Democrats Advise Republican Leadership To Lead From Behind
“Conventional wisdom”, generally to be defined as the shared views of the left wing press, Democrats/liberals, and the political elite of both parties, seems to suggest that in order to win elections Republicans need to become more like Democrats. Countless opinions and suggestions have been offered on what the Republican Party must do if it wishes to remain relevant or have any chance of its candidates winning elections in the future. The interesting thing is how many of these suggestions assume that the well-being of the various members of the political class should be their primary focus.
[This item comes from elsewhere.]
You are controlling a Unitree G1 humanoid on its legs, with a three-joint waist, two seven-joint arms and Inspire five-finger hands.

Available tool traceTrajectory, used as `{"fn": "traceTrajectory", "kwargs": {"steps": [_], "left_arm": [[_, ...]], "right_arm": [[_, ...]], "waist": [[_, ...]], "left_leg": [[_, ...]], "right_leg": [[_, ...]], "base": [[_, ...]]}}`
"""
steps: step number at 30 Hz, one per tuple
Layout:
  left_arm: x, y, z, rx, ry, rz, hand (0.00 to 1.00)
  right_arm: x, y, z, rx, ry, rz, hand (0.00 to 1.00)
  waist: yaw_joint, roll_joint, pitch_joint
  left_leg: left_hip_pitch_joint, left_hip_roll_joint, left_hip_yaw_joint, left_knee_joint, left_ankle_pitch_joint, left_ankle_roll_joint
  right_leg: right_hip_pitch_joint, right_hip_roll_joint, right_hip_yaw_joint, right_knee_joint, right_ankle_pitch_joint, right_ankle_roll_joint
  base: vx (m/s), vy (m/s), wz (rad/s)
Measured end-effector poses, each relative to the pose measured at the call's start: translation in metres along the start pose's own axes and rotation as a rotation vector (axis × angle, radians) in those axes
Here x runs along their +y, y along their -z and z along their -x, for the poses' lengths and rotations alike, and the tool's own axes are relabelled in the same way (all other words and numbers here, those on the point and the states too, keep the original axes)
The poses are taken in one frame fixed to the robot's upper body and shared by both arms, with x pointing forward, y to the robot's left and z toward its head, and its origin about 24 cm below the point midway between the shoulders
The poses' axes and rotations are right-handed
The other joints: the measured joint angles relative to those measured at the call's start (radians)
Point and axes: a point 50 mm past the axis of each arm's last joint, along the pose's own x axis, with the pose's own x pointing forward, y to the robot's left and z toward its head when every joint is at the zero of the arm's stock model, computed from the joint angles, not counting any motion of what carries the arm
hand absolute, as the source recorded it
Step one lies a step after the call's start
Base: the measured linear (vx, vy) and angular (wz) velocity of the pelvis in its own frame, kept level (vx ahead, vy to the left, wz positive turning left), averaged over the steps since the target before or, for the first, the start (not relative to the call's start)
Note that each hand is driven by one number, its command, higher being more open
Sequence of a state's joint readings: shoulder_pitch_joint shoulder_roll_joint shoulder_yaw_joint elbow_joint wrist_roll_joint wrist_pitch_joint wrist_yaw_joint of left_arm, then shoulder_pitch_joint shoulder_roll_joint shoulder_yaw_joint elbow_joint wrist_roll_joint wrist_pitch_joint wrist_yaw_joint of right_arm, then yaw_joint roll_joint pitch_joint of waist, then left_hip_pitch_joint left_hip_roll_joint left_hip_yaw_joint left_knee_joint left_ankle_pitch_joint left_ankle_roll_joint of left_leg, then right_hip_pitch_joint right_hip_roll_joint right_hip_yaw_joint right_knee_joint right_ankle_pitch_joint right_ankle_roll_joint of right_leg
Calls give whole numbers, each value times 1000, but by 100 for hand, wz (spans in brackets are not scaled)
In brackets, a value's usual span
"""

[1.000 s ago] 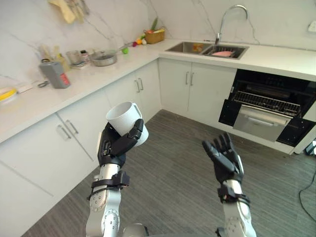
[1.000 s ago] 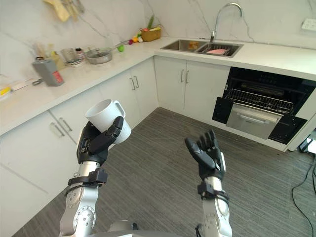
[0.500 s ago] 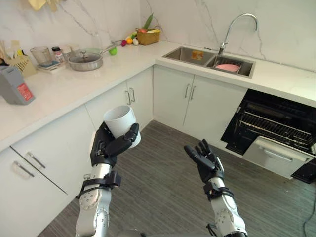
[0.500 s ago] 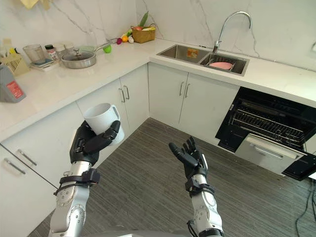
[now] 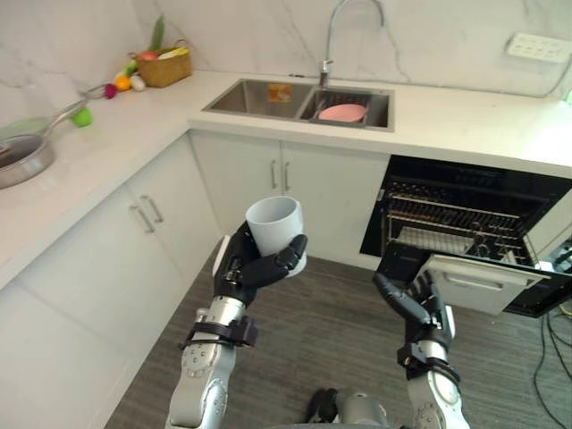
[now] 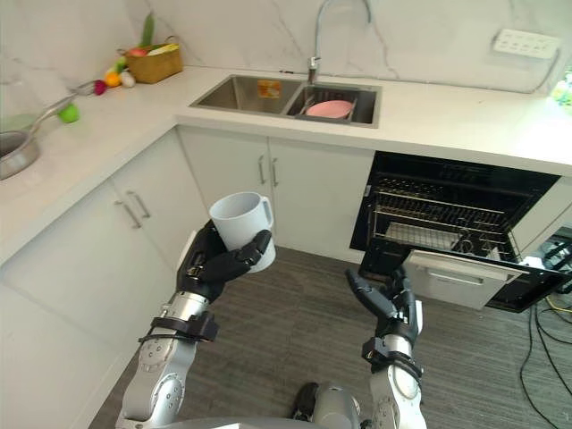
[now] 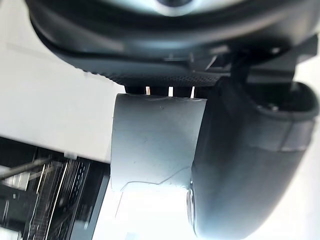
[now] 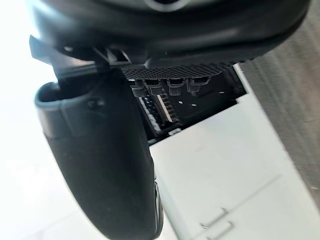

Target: Walk over to the sink, pick up the cup, carry it to the dishwasher, place the cup inside the dishwasher, then close the dishwasher door

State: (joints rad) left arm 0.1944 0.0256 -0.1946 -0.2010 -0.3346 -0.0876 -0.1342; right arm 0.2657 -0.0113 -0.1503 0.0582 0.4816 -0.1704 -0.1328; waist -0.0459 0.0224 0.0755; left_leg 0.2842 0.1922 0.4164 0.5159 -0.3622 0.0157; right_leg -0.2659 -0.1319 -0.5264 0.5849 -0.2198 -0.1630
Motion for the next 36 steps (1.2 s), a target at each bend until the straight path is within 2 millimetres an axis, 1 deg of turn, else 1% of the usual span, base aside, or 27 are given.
{"fn": "traceTrajectory", "kwargs": {"steps": [1, 2, 3, 4, 5, 6, 7, 8, 9, 10, 12, 16, 17, 18, 19, 20, 21, 22, 24, 27, 28, 29, 31, 33, 34, 35, 36], "left_arm": [[-3, 1, -1, 3, 8, 4, 0], [-8, 1, -4, -1, 19, 12, 0], [-8, 1, -5, -5, 14, 14, 0], [-9, 1, -6, -4, 2, 18, 0], [-10, 2, -6, 3, -11, 17, 0], [-10, 3, -5, 7, -17, 16, 0], [-9, 4, -3, 10, -37, 19, 0], [-8, 4, -2, 8, -48, 20, 0], [-9, 4, -2, 5, -50, 20, 0], [-12, 2, 0, -13, -62, 28, 0], [-22, -3, 0, -37, -50, 42, 0], [-22, -9, -1, -68, -49, 50, 0], [-21, -10, 0, -75, -47, 48, 0], [-21, -11, 0, -80, -42, 44, 0], [-21, -11, 0, -79, -43, 45, 0], [-18, -11, 1, -73, -41, 29, 0], [-14, -10, 2, -64, -41, 5, 0], [-13, -10, 2, -62, -43, 1, 0], [-11, -7, -3, -50, -37, -8, 0], [-15, -10, -14, -64, -3, -18, 0], [-17, -13, -17, -75, 10, -29, 0], [-17, -14, -19, -75, 12, -37, 0], [-12, -15, -19, -62, -21, -58, 0], [-4, -19, -18, -69, -66, -69, 0], [2, -21, -18, -79, -103, -74, 0], [5, -22, -18, -82, -116, -77, 0], [7, -23, -17, -81, -120, -85, 0]], "right_arm": [[1, -6, -1, -31, -6, -4, 100], [3, -18, -2, -89, -36, -12, 100], [6, -23, -3, -111, -52, -13, 100], [12, -28, -6, -136, -88, -21, 100], [18, -30, -5, -149, -116, -29, 100], [21, -32, -4, -157, -134, -34, 100], [30, -35, -2, -176, -175, -46, 100], [41, -40, 0, -203, -225, -55, 100], [44, -42, 1, -211, -242, -56, 100], [58, -46, 3, -234, -312, -63, 100], [64, -48, 4, -242, -362, -43, 100], [57, -49, 3, -236, -368, -2, 100], [55, -50, 3, -237, -364, 1, 100], [53, -51, 2, -241, -365, 6, 100], [53, -51, 2, -243, -370, 10, 100], [53, -50, 2, -236, -378, 10, 100], [53, -46, 0, -224, -390, 7, 100], [54, -46, -2, -220, -398, 10, 100], [48, -47, -9, -216, -381, 17, 100], [33, -43, -13, -202, -297, 5, 100], [28, -38, -14, -183, -252, -10, 100], [25, -31, -15, -156, -218, -21, 100], [24, -18, -15, -101, -208, -25, 100], [31, -8, -14, -58, -240, -29, 100], [36, -6, -13, -49, -270, -33, 100], [37, -6, -12, -48, -282, -34, 100], [37, -6, -12, -50, -284, -33, 100]], "waist": [[0, 6, -3], [4, 18, 1], [6, 23, 2], [6, 33, 0], [6, 34, 1], [6, 31, 4], [11, 23, 9], [30, 22, 8], [35, 21, 8], [53, 21, 8], [51, 19, 8], [56, 21, 7], [57, 22, 6], [57, 26, 3], [56, 31, 0], [44, 17, -18], [16, -40, -33], [15, -51, -34], [4, -60, -37], [0, -59, -36], [2, -59, -36], [4, -57, -31], [6, -47, -22], [4, -34, -12], [1, -22, -4], [-3, -11, 4], [2, -7, 10]], "left_leg": [[-23, 17, -1, 72, 31, -3], [-71, 49, -22, 228, 127, -33], [-109, 65, -57, 317, 188, -47], [-199, 77, -132, 499, 205, -74], [-278, 85, -178, 616, 195, -73], [-312, 88, -185, 627, 181, -58], [-365, 88, -175, 563, 145, -35], [-401, 80, -155, 402, 122, -29], [-408, 76, -154, 341, 121, -29], [-438, 66, -169, 88, 137, -50], [-489, 73, -187, -184, 218, -85], [-509, 67, -181, -228, 319, -73], [-497, 59, -187, -232, 364, -57], [-459, 31, -229, -246, 464, -16], [-438, 21, -244, -247, 496, -16], [-414, -1, -264, -258, 423, -80], [-405, -69, -249, -277, 402, -105], [-401, -87, -234, -285, 395, -93], [-401, -149, -228, -277, 364, -50], [-404, -198, -245, -262, 333, -17], [-402, -214, -245, -258, 321, -2], [-385, -224, -234, -259, 309, 12], [-334, -226, -203, -284, 291, 31], [-302, -214, -164, -315, 278, 48], [-296, -202, -154, -327, 269, 59], [-289, -193, -154, -337, 266, 58], [-277, -182, -146, -337, 256, 45]], "right_leg": [[7, 12, 11, 0, -11, 1], [30, 40, 51, -5, -22, -7], [45, 57, 69, -16, -26, -9], [84, 102, 107, -54, -27, -11], [142, 134, 142, -102, -24, -7], [175, 146, 163, -126, -23, -3], [227, 163, 219, -173, -21, 11], [254, 167, 283, -206, -16, 21], [260, 167, 304, -211, -15, 23], [280, 163, 373, -219, -25, 34], [318, 146, 416, -209, -49, 56], [356, 105, 422, -178, -95, 135], [357, 99, 435, -158, -113, 166], [356, 90, 470, -114, -150, 226], [354, 88, 479, -97, -169, 249], [351, 61, 493, -73, -200, 266], [342, -9, 513, -65, -220, 286], [339, -31, 514, -70, -215, 296], [374, -98, 474, -131, -175, 350], [354, -138, 456, -64, -132, 377], [296, -163, 452, 48, -95, 365], [246, -197, 421, 148, -38, 331], [230, -244, 351, 205, 40, 295], [210, -239, 335, 188, 15, 297], [181, -211, 311, 161, -45, 293], [158, -176, 295, 131, -70, 288], [131, -125, 276, 43, -65, 274]], "base": [[384, -113, -77], [324, -54, -69], [371, -39, -100], [334, -17, -107], [319, -7, -109], [307, 4, -119], [284, 21, -140], [262, 34, -140], [246, 68, -160], [262, 102, -119], [375, 164, -93], [358, 210, -60], [365, 342, -85], [342, 377, -83], [315, 427, -74], [350, 513, -32], [332, 496, -19], [255, 388, -14], [161, 312, 11], [91, 264, 35], [60, 243, 6], [60, 240, -9], [63, 239, -52], [44, 188, -67], [32, 102, -41], [57, 104, -28], [45, 67, -7]]}}
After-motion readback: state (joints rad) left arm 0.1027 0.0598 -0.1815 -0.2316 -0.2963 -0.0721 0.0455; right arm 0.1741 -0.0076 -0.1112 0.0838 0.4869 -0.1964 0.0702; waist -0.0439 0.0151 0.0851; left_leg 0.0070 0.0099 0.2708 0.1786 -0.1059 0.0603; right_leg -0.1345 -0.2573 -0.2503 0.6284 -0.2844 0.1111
This focus on the self-interest of the Republican political class by those who claim expertise exposes the almost unbridgeable chasm dividing the rank and file conservative from those who claim to represent them.
What neither the Republican elite, nor those who would advise them, take into account is that conservatives lead, others follow. This is in stark contrast to the liberal meme that pandering to the voter is essential. The strategy of “leading from behind” can only be employed by those who have no convictions of their own. If the people want it, the official provides it and both are extremely happy, in the short term. What liberals and Democrats cannot understand is that real conservatives see things just a bit differently.
A conservative candidate which panders to those on the left is, by definition, no longer a conservative candidate. The objective of those who support conservative candidates is not simply to find a candidate who can win, but more importantly to find a candidate who can win while articulating and evidencing conservative positions. While the pundits and politicians may worry about the long term viability of the Republican Party, those in the trenches have clearly shown that they have other priorities. Those whose careers and financial well-being depend on the continued existence of the Republican Party may be swayed by a siren song which promises victory at the polls in exchange for their principles, but that victory will come at the cost of alienating those who had previously been their constituents.
In other words, having a Republican candidate elected to office based on a promise to act like a Democrat may be a victory for the Republican Party, along with those who feed at the trough of party politics, but such a victory is of no importance to a conservative and may well be considered a defeat. This is why, as many have suggested before me, that the real problem facing the Republican Party is that those at the highest levels of influence seem unable to decide whether they wish to be quasi-Democrats or whether they are ready to fully embrace the label of being the conservative party.
In my opinion, those who wish to be Democrats should grow some and go be Democrats, leaving the party of Lincoln to those who represent an alternative point of view. Those who would require a conservative candidate to “evolve” in an effort to appeal to a wider constituency show a complete inability to understand the core principles of a conservative. One of the fundamental principles is that one does not sell one’s soul to the devil to purchase an illusory victory. The fly in the ointment is that the Republican political class likes things just the way they are.
Conservatives are correct in claiming that for there to be any progress the political elite of the Republican Party must be sent packing. It is no secret that the present system is user friendly for those in power, but is much less valuable to those who are interested in representing the actual views of the rank and file membership. Although this will be no easy task, I suggest that it is certainly doable and preferable to establishing a new party. Conservatives must field their own candidates against those supported by the establishment, a phenomena that is already in evidence. These candidates must be held to the highest of standards and closely monitored to ensure that they do not fall under the sway of the “moderate” Republicans. Principles must be clearly articulated and defended without apology.
Those in the leadership must be convinced in no uncertain terms that the rank and file who have supported the Republican Party in the past are less interested in the well-being of those whose careers and influence are integrally tied into it’s survival and more interested in finding those individuals, of whatever party, who support and espouse their views.. Expanding the tent by changing the message will not be successful as any gains on the one hand will be offset by losses on the other. At the same time, an effort to reach out to those from other communities who share the same values and objectives should be loudly trumpeted and supported by every member of the party.
A bit longer than I had planned, with lot’s more to come.